◆ Brief
All lines at and after the one containing "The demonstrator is", up to the end of the listing below, are to be printed exactly, with the pictures omitted.
──────── Exercise data
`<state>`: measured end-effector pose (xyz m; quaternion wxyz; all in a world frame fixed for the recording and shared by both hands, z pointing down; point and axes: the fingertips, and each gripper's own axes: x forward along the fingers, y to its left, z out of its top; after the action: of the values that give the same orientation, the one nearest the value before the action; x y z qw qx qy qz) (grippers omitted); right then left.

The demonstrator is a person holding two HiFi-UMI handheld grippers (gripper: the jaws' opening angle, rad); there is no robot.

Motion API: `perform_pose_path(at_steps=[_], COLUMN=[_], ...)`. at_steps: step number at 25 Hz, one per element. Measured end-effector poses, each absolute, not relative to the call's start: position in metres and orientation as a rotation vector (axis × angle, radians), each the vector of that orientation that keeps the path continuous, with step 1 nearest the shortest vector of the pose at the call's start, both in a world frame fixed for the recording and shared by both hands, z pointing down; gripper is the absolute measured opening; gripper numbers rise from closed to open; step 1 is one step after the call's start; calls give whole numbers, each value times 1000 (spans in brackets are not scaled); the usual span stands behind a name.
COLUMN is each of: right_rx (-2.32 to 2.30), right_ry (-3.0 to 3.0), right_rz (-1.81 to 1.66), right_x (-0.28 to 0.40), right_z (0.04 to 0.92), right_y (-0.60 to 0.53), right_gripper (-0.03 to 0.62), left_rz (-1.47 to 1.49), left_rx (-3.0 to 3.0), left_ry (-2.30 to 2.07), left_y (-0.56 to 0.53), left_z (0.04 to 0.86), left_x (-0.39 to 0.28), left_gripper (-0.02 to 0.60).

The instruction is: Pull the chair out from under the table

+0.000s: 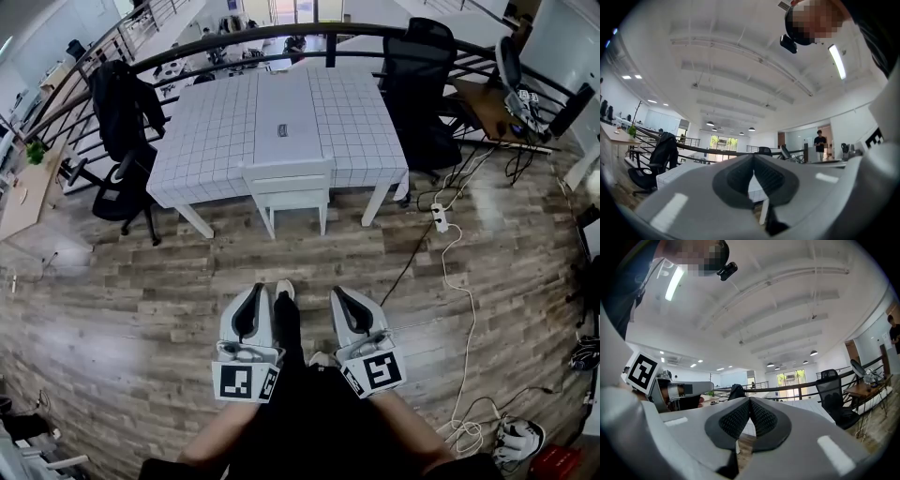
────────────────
◆ Answer to this task
The demonstrator is a person holding two HiFi-UMI handheld grippers (gripper: the jaws' opening angle, rad); there is no robot.

Motion API: `perform_pose_path(at_steps=[_], COLUMN=[_], ...)`. at_steps: step number at 25 Hz, one per element. Measured end-effector poses, each absolute, not relative to the call's start: position in metres and orientation as a rotation vector (axis × angle, radians), each the vector of that orientation that keeps the path continuous, with step 1 nearest the shortest vector of the pose at the call's start, both in a world frame fixed for the recording and shared by both hands, z pointing down; gripper is the absolute measured opening; gripper numbers rise from closed to open; step 1 is one step after the call's start; calls give whole numbers, each value times 1000 (spans in brackets are not scaled); the usual span stands behind a name.
COLUMN is each of: right_rx (-2.32 to 2.30), right_ry (-3.0 to 3.0), right_rz (-1.81 to 1.66), right_x (-0.28 to 0.40), right_z (0.04 to 0.92), right_y (-0.60 to 0.53), right_gripper (-0.03 to 0.62), left_rz (-1.47 to 1.49), left_rx (-3.0 to 3.0), left_ry (-2.30 to 2.07), left_y (-0.56 to 0.53), left_z (0.04 to 0.86), left_x (-0.39 to 0.28), left_gripper (-0.02 to 0.60).

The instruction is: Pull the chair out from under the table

+0.000s: 

That concludes the output.